My brothers and sisters, we must have engraved in our hearts and always remember the words of Christ: "If you forgive men their offenses, then our heavenly Father will also forgive you; if you do not forgive men their offenses, neither will our Father forgive your offenses" (Matt. 6:14-15). These words of the Lord are very fearsome. If we do not forgive the offenses of our neighbors then Christ, at His Fearsome Judgement, will place us on His left and will not forgive our sins, because we did not forgive the offenses of our neighbor. You see, truly it is a fearsome thing to not forgive other people.

In the lives of the saints there are several examples of people who were punished because they did not want to forgive. Hieromonk Titus of the Kiev Caves Lavra was on his deathbed. The whole brotherhood of the Monastery gathered around him. Everyone knew there was an old enmity between Titus and the Hierodeacon Evagrius, so they brought Evagrius to reconcile with Titus before he died.

The blessed Titus raised himself up on his bed, leaned his head before Evagrius and asked for forgiveness. But hard-hearted Evagrius responded with these terrible words: "I will not forgive you either in this life or the next." As soon as he said this, he fell down dead, and the blessed Titus stood up healthy from his bed. He told the brothers that he saw angels and demons gather around his bed. The demons wanted to take his soul, because he was in enmity with Evagrius, while the angels wept for him. However, as soon as Evagrius said those terrible words, an angel with a flaming spear struck Evagrius, and he immediately fell down dead. The same angel took the hand of Titus, and healed him and raised him from his bed.
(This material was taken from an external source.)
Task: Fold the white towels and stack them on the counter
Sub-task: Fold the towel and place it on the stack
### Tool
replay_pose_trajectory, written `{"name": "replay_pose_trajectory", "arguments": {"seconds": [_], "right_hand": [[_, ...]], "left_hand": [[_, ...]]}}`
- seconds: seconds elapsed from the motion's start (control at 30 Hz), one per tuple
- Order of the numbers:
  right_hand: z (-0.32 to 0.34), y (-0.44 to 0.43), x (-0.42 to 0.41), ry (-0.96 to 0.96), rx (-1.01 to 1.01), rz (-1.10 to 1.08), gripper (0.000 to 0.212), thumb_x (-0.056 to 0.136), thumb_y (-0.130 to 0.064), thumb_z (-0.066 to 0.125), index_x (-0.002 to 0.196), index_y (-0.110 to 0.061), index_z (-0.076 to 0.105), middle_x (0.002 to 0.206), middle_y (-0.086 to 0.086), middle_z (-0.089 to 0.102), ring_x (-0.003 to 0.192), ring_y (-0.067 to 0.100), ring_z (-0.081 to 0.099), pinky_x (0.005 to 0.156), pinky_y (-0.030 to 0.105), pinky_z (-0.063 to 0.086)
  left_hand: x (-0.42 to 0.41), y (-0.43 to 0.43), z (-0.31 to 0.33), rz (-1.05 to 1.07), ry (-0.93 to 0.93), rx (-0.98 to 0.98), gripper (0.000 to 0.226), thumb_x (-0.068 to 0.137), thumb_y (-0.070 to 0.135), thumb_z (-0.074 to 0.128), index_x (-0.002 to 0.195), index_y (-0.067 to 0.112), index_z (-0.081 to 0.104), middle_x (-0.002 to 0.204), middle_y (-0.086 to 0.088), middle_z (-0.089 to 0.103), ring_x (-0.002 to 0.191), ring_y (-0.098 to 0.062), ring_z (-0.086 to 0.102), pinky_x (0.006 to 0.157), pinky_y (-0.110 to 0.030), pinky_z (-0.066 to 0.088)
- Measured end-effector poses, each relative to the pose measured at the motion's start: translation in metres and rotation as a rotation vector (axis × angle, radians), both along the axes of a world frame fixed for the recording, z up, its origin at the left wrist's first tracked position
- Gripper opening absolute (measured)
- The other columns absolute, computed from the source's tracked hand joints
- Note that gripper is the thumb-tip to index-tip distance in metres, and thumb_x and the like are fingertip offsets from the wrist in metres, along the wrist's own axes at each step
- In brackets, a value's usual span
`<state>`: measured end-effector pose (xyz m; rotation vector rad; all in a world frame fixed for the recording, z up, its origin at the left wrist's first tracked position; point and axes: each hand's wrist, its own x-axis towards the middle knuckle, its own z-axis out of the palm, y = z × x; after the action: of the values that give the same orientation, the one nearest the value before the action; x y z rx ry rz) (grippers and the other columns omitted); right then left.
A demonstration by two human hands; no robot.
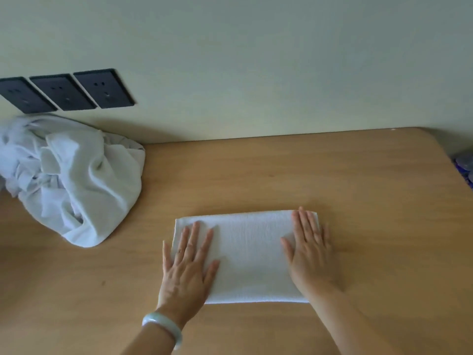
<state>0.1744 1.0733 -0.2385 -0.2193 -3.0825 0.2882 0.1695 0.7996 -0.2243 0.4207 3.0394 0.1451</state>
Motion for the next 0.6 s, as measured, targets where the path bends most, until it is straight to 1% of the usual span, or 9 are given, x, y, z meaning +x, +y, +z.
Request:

We know of another example from the life of the Martyr Nikephoros. There was animosity between him and the presbyter Saprikios, with whom he was once very good friends. However, as it often happens, the devil with his wiles destroyed their friendship. It was a time when there was a fierce persecution against the Christians. The presbyter Saprikios was arrested, tortured and finally led to martyrdom. When they went to finish him off, Nikephoros followed behind, and fell before him, entreating him: "Martyr of Christ, forgive me." But Saprikios did not want to forgive. When they arrived at the place of martyrdom, Saprikios suddenly said: "Do not behead me. I deny Christ." Thus he denied Christ, and lost his soul. His place was taken by Nikephoros, who bent his head down before the ax of the executioner, and having been martyred, he was glorified in the Heavens. A fearsome, truly fearsome event. And I think it should disturb those who do not want to forgive their neighbor.

Remember the Lord who forgave everyone: He forgave the thief on the cross, the publican, the harlot who rained tears upon His feet and wiped them with her hair. Let those who do not want to forgive remember the Parable of the Wicked Servant, for whom the king had forgiven a very great debt. Yet he, as soon as he left the king, found a fellow servant that owed him a small amount, and catching him he went to choke him, saying: "Repay me the debt."

When the other servants saw this, they grieved very much. They went and told their master. Then the king called for him and said: "Wicked servant, I canceled all that debt of yours because you begged me to. Shouldn’t you have had mercy on your fellow servant just as I had on you?" In anger his master handed him over to the jailers to be tortured, until he should pay back all he owed (Matt. 18:32-34).

These words are fearsome. They urge us to be merciful, compassionate and to forgive others. But we often become ruthless, insist on our own and do not forgive others. Should we act this way? To be hostile with those who wrong us? Certainly not. If we see our neighbor do some evil to us or offend us, we should not hate them. Rather, we should be compassionate, because they are ill. Their soul is ill and suffers from hatred. This is why we should be compassionate towards them.

We should not have hatred towards them, but towards the devil and the demons, who poisoned their heart with their wickedness and made them ruthless and cruel. If perhaps we respond to their insults with insults, we will ignite in our hearts the flame of hate, therefore let us stop and think a little: Who am I to hate them, as if I am better than them? Am I also not full of sin? Then why do I hate them? By doing this our hearts will immediately calm down. Good words will extinguish hatred.

This is how we must act. We are to be lenient towards our brethren who suffer from malice and are ill, nourishing hatred against us. Let us soften their hearts which have been captured and worked on by the demons with the oil of love.

Great Lent is about to begin. The Lord asks us to forgive one another. And first of all I must ask for forgiveness. Forgive me, fathers and brethren, my sins I committed today and all the days of my life.